Thousands waited in scorching heat on Wednesday to pay their respects to the senator at the Arizona Capitol, and on Thursday a number of national, state, local, and tribal officials joined with McCain family and friends for a memorial service at North Phoenix Baptist Church. Among those present were former U.S. Vice Presidents Joe Biden, who offered the main tribute at the ceremony, and Dan Quayle.

Today, following a service at the U.S. Capitol that will include tributes from U.S. Vice President Mike Pence, Speaker of the House Paul Ryan (R-Wis.), Senate Majority Leader Mitch McConnell (R-Ky.), and Senate Democrat Leader Chuck Schumer (D-N.Y.), McCain will lie in state in the Capitol rotunda so that members of the public can pay their respects. On Saturday, a service featuring former U.S. Presidents George W. Bush and Barack Obama will be held at the Washington National Cathedral before McCain is laid to rest at the U.S. Naval Academy Cemetery in Annapolis, Maryland.

Last summer in a memorable speech to his colleagues on the Senate Floor, McCain called on them to right their ship:

What have we to lose by trying to work together to find those solutions? We’re not getting much done apart. I don’t think any of us feels very proud of our incapacity. Merely preventing your political opponents from doing what they want isn’t the most inspiring work.
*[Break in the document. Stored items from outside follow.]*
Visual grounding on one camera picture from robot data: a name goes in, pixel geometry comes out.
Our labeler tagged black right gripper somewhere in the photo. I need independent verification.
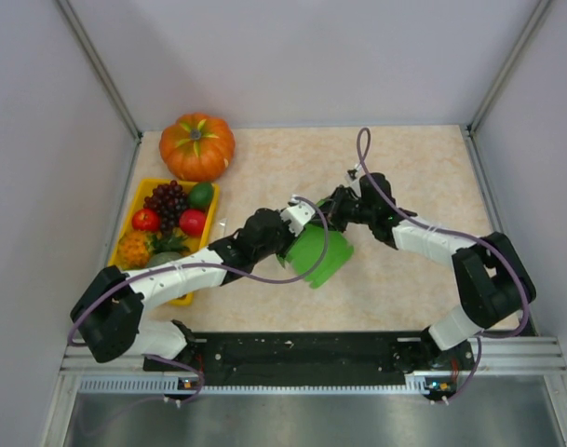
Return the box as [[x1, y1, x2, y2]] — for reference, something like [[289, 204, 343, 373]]
[[310, 185, 375, 234]]

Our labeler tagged green paper box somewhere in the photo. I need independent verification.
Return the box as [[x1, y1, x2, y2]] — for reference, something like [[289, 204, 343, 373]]
[[277, 200, 354, 289]]

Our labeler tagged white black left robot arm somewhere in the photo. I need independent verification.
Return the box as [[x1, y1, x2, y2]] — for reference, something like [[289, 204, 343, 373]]
[[70, 204, 314, 370]]

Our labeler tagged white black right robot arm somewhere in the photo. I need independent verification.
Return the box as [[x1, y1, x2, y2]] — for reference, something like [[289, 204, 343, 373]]
[[318, 172, 536, 372]]

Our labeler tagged small white paper scrap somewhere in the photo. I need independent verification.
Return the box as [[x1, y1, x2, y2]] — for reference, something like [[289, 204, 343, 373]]
[[216, 218, 228, 238]]

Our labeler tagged green lime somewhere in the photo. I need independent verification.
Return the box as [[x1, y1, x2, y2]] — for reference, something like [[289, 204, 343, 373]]
[[188, 182, 214, 210]]

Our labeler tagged red tomato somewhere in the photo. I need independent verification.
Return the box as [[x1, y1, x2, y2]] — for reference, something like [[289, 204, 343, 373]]
[[179, 209, 207, 237]]

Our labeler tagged dark purple grape bunch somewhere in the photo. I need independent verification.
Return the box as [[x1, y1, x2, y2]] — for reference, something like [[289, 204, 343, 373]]
[[143, 181, 189, 235]]

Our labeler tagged orange pumpkin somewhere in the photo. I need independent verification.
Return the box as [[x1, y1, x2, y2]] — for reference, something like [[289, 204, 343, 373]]
[[158, 113, 236, 182]]

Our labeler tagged grey green melon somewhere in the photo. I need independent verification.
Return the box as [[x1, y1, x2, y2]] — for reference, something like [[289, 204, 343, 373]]
[[145, 251, 182, 268]]

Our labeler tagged red apple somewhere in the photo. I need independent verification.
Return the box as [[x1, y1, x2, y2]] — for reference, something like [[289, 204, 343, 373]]
[[130, 208, 161, 232]]

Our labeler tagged yellow plastic tray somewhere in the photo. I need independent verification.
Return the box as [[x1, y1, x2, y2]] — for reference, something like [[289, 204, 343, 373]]
[[106, 177, 221, 307]]

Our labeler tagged orange pineapple with leaves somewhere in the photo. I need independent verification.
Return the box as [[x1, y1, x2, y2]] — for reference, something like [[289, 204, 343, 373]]
[[115, 230, 189, 269]]

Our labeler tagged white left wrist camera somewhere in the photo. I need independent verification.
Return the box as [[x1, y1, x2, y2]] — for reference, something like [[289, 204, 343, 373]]
[[279, 195, 317, 237]]

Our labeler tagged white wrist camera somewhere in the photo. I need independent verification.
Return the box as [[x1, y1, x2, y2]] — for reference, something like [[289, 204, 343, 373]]
[[279, 195, 317, 237], [346, 164, 362, 182]]

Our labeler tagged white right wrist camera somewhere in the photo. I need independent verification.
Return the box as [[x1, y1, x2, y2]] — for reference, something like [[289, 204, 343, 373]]
[[346, 164, 362, 182]]

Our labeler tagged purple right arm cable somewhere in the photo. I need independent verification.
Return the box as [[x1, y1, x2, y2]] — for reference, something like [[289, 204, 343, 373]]
[[356, 127, 531, 406]]

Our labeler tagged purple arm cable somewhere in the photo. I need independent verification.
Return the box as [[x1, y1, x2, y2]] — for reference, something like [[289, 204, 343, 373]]
[[356, 127, 531, 406], [67, 195, 331, 348]]

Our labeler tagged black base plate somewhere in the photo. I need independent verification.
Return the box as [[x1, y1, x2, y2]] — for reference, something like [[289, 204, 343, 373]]
[[142, 330, 479, 386]]

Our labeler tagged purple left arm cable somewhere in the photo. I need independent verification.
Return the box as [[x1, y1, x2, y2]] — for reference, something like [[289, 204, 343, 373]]
[[67, 195, 331, 348]]

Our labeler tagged grey slotted cable duct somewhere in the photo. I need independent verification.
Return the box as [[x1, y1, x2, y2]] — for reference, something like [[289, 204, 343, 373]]
[[78, 375, 439, 397]]

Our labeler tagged aluminium corner post left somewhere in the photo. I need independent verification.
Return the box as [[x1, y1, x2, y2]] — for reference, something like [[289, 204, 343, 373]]
[[52, 0, 142, 142]]

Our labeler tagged aluminium corner post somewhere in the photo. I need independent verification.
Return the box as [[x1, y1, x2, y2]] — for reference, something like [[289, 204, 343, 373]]
[[52, 0, 142, 142], [466, 0, 555, 139]]

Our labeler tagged aluminium corner post right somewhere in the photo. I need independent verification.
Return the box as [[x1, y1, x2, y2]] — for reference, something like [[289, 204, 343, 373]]
[[466, 0, 555, 139]]

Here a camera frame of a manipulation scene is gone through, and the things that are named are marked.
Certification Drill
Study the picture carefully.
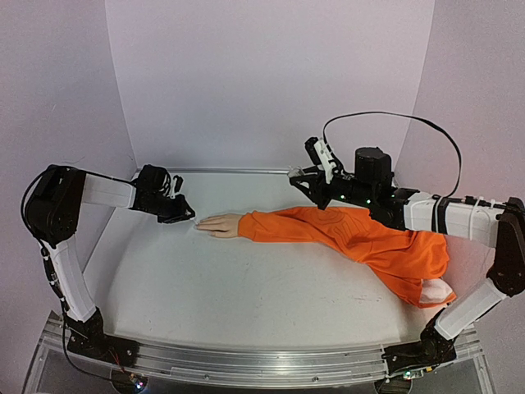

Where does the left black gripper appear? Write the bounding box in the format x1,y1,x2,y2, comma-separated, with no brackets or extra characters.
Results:
146,194,196,224

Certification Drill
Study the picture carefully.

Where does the clear nail polish bottle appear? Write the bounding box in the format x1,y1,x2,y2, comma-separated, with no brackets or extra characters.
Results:
287,167,305,178

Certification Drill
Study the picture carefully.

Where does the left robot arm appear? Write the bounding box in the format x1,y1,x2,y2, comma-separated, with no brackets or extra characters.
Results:
21,165,195,323

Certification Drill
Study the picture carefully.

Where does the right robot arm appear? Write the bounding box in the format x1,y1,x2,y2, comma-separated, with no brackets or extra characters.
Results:
288,138,524,340

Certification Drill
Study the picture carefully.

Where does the mannequin hand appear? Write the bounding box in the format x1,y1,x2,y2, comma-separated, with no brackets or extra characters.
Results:
196,213,243,239

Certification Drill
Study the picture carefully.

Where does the orange sweatshirt sleeve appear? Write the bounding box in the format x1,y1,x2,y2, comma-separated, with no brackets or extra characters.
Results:
239,207,450,309

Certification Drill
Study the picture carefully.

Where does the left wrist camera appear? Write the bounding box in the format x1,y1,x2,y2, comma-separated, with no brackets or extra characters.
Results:
161,174,184,199

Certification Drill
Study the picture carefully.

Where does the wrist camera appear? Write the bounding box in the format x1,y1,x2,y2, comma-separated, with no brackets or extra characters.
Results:
161,174,184,199
304,137,344,185

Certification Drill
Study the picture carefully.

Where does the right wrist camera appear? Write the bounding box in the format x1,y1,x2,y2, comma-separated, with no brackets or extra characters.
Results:
304,137,344,185

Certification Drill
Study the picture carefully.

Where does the aluminium back rail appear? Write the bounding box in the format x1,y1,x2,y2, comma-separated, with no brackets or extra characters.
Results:
136,166,397,177

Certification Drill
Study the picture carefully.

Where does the aluminium rail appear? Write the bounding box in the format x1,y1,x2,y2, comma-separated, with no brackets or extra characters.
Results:
40,311,479,381
136,166,397,177

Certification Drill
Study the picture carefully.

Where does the black right camera cable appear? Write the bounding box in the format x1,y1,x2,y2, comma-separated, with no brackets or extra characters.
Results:
322,112,463,200

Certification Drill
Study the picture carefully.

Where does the aluminium front rail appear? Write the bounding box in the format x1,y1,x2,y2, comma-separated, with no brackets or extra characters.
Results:
40,311,479,381

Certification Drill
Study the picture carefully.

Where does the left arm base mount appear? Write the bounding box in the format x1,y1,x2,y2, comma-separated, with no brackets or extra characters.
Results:
65,308,139,368

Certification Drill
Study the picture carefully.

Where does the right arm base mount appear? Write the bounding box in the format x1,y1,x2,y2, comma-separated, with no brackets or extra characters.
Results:
381,313,456,377
There’s greater satisfaction in respecting our differences, but not letting them prevent agreements that don’t require abandonment of core principles, agreements made in good faith that help improve lives and protect the American people.
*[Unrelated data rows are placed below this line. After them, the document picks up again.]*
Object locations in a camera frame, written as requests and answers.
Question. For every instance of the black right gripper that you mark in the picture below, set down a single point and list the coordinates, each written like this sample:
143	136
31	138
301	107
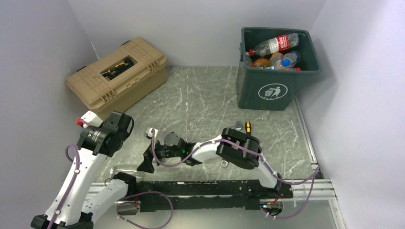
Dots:
146	166

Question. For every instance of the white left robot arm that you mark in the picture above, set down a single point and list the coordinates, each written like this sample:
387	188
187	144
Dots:
98	141

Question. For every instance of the yellow black screwdriver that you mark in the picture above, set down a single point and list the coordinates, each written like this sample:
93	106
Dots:
248	128

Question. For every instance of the tan plastic toolbox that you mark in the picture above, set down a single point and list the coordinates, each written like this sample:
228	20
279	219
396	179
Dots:
122	78

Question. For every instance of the small blue label bottle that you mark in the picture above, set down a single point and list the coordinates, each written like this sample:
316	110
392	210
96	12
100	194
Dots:
291	59

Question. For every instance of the red handled adjustable wrench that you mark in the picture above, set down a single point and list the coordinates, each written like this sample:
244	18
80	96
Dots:
238	126

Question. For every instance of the crushed orange label jug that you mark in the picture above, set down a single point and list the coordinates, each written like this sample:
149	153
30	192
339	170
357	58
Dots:
261	63

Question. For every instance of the dark green trash bin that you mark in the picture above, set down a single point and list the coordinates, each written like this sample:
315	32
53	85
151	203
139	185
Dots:
273	90

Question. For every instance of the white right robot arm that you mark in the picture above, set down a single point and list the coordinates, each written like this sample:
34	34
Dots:
238	148

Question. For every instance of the large orange label bottle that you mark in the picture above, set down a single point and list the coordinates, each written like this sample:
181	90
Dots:
276	59

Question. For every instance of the red cap clear bottle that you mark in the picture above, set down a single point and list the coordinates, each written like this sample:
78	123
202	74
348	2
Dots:
249	62

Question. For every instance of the clear plastic bottle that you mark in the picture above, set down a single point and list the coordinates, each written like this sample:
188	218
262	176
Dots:
124	168

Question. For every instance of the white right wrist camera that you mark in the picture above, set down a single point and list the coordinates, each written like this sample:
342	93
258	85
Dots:
151	132

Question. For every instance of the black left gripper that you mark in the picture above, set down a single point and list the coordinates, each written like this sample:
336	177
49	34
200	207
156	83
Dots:
126	134

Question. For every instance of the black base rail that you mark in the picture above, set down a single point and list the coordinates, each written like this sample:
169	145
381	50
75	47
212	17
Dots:
186	195

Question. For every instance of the red label clear bottle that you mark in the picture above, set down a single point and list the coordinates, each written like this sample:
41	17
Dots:
277	44

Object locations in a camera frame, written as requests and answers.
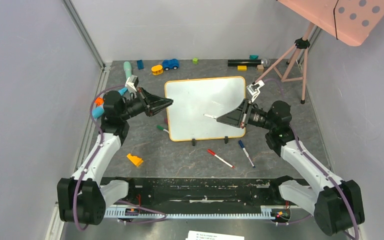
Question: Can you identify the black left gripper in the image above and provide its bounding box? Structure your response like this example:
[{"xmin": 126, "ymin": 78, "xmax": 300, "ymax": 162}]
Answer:
[{"xmin": 120, "ymin": 87, "xmax": 173, "ymax": 121}]

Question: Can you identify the black whiteboard marker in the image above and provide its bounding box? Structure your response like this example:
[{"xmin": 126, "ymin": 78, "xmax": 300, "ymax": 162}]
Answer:
[{"xmin": 204, "ymin": 114, "xmax": 218, "ymax": 120}]

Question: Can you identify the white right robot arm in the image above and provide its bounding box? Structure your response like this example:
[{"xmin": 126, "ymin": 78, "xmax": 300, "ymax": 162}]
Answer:
[{"xmin": 215, "ymin": 99, "xmax": 365, "ymax": 240}]

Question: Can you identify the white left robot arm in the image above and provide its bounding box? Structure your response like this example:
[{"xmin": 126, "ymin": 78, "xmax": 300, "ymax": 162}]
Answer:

He told them it was a privilege to serve with them and exhorted them further:

America has made a greater contribution than any other nation to an international order that has liberated more people from tyranny and poverty than ever before in history…. What greater cause could we hope to serve than helping keep America the strong, aspiring, inspirational beacon of liberty and defender of the dignity of all human beings and their right to freedom and equal justice? That is the cause that binds us and is so much more powerful and worthy than the small differences that divide us.

Striking a similar note in his final letter to Arizonans and all Americans, McCain wrote, “’Fellow Americans’ — that association has meant more to me than any other. I lived and died a proud American. We are citizens of the world’s greatest republic, a nation of ideals, not blood and soil.”

“Do not despair of our present difficulties but believe always in the promise and greatness of America, because nothing is inevitable here,” he wrote. “Americans never quit. We never surrender. We never hide from history. We make history.”

Senator John McCain concluded his letter, “Farewell, fellow Americans. God bless you and God bless America.”